• **TASK ITEM**: Report the number of lines in the data where the word "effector" appears, and add no other text.

◆ ◆ ◆ ◆ ◆

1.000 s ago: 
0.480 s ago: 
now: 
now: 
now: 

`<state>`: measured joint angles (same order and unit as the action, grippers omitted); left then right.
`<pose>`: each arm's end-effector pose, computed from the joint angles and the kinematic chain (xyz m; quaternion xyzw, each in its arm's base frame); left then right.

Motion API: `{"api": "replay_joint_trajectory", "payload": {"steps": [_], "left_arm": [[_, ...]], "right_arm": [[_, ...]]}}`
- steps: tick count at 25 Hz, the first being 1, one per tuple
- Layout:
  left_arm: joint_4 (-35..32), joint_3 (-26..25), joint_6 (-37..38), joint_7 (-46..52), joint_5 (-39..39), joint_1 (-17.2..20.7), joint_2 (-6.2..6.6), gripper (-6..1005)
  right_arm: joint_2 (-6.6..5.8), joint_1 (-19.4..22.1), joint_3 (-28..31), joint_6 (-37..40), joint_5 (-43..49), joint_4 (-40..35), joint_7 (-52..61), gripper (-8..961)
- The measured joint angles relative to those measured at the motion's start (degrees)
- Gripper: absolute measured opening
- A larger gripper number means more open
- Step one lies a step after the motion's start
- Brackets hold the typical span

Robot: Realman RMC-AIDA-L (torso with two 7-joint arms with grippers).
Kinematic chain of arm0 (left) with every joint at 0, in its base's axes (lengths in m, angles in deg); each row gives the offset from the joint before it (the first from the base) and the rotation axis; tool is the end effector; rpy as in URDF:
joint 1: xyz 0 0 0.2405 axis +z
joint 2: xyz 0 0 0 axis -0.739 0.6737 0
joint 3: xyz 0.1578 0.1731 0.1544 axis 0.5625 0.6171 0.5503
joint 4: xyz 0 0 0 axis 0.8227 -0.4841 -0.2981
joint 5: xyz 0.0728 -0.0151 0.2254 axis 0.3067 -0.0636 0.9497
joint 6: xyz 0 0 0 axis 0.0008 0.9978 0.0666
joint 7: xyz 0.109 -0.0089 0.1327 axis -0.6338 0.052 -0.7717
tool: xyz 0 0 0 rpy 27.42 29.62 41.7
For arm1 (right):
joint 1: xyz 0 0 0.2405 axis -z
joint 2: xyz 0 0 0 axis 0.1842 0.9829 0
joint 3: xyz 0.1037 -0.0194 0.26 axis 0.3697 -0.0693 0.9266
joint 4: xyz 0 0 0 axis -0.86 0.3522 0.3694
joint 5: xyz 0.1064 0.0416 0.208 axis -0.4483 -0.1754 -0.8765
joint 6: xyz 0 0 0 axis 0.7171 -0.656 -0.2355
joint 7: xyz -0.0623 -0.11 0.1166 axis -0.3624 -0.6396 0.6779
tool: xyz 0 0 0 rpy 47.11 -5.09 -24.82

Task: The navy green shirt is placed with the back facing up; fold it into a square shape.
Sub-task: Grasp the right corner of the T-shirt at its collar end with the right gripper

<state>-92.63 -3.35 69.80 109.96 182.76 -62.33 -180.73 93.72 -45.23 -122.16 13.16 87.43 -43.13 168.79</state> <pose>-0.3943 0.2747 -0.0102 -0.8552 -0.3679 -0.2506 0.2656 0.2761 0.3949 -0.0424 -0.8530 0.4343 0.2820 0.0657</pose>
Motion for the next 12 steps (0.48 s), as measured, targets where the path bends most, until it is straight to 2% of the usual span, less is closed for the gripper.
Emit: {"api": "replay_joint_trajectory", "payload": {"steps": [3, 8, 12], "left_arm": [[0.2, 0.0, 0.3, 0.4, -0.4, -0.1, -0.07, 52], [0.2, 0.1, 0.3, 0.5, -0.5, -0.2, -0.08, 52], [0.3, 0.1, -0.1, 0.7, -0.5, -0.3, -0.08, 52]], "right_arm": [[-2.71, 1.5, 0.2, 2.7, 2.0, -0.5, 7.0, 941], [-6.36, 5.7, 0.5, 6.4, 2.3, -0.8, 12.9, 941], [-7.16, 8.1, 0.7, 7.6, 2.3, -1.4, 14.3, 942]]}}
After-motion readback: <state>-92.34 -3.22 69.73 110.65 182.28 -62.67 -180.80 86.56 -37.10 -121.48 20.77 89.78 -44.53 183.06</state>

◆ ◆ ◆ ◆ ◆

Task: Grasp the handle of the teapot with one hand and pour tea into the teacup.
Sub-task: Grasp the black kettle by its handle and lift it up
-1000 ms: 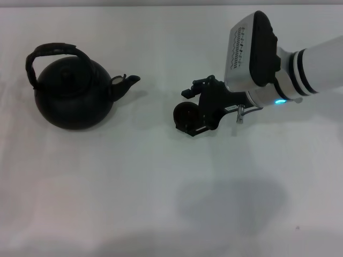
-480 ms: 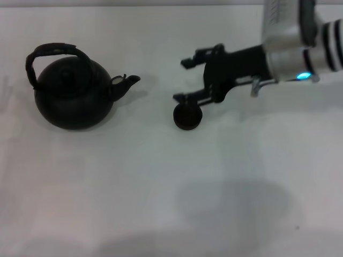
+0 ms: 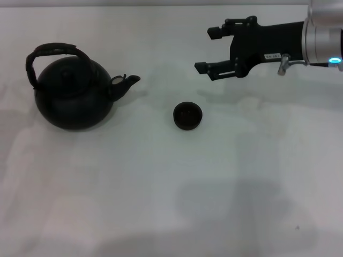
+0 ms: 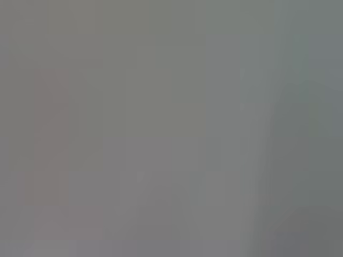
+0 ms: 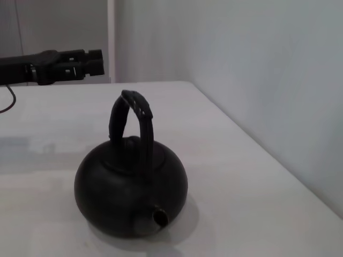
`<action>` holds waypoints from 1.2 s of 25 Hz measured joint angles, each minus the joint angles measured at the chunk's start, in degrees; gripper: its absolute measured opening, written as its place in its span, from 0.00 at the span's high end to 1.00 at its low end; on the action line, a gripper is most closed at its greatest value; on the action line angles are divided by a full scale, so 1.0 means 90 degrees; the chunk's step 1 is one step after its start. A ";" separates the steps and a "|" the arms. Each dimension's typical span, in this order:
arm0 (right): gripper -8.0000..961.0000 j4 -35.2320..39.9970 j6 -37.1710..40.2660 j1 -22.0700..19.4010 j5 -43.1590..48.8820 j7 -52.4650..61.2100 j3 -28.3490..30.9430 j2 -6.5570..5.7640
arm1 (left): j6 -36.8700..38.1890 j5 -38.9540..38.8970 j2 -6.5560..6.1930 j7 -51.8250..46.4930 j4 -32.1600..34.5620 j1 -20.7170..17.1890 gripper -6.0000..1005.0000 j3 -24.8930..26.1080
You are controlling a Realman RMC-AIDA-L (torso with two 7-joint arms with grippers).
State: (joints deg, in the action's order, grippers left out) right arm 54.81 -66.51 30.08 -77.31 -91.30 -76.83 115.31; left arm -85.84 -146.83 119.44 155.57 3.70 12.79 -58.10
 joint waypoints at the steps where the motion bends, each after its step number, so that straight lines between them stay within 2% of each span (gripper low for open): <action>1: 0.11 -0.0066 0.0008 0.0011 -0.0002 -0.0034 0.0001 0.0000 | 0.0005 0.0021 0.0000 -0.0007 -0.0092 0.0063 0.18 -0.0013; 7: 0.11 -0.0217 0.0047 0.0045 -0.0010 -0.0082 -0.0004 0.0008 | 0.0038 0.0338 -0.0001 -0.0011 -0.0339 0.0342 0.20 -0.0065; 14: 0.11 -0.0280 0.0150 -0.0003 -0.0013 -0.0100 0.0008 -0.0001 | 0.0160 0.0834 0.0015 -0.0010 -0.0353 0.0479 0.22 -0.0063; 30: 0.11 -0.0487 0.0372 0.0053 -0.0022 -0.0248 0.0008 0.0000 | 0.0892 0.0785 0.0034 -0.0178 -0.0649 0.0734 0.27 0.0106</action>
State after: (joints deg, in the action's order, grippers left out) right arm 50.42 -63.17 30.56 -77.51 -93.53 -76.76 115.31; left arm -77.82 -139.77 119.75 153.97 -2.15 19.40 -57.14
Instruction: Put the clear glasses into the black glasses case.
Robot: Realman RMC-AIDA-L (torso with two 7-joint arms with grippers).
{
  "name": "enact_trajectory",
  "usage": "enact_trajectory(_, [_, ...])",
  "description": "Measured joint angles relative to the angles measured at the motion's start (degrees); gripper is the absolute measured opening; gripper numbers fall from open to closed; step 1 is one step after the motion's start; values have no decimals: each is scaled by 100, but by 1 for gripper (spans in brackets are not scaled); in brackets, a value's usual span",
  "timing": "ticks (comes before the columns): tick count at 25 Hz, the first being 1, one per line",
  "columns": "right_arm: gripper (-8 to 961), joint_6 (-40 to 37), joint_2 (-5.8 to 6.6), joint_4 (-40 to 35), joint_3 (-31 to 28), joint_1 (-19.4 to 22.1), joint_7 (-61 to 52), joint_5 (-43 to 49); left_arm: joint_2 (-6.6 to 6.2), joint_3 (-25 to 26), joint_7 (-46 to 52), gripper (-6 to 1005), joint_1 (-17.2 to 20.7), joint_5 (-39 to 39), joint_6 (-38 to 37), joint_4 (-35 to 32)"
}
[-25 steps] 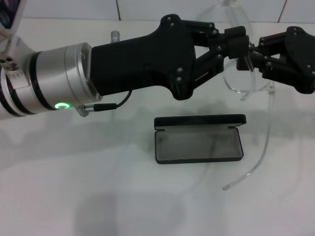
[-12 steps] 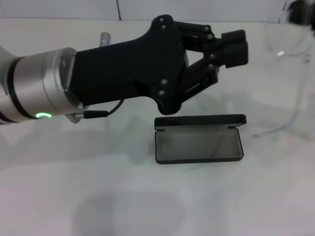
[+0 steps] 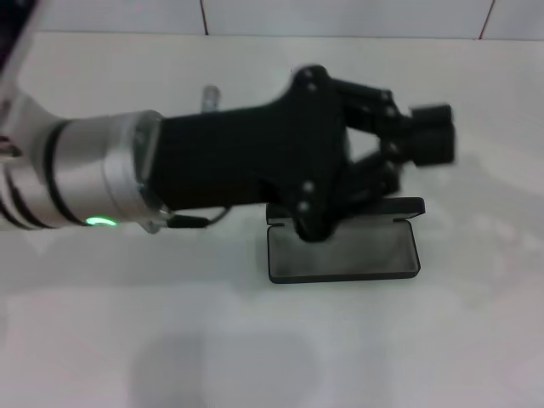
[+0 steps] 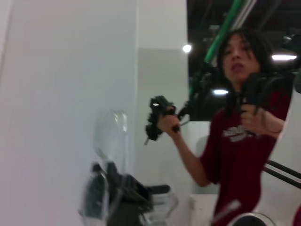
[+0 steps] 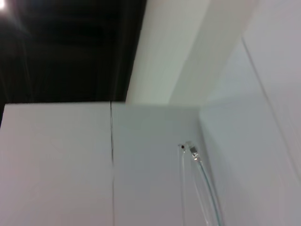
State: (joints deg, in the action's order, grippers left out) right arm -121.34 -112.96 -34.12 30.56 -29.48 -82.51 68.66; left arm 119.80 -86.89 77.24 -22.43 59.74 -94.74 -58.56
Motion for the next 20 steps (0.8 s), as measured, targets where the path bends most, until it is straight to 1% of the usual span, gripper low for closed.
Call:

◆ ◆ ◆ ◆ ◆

• **PROBLEM SOLUTION**: 2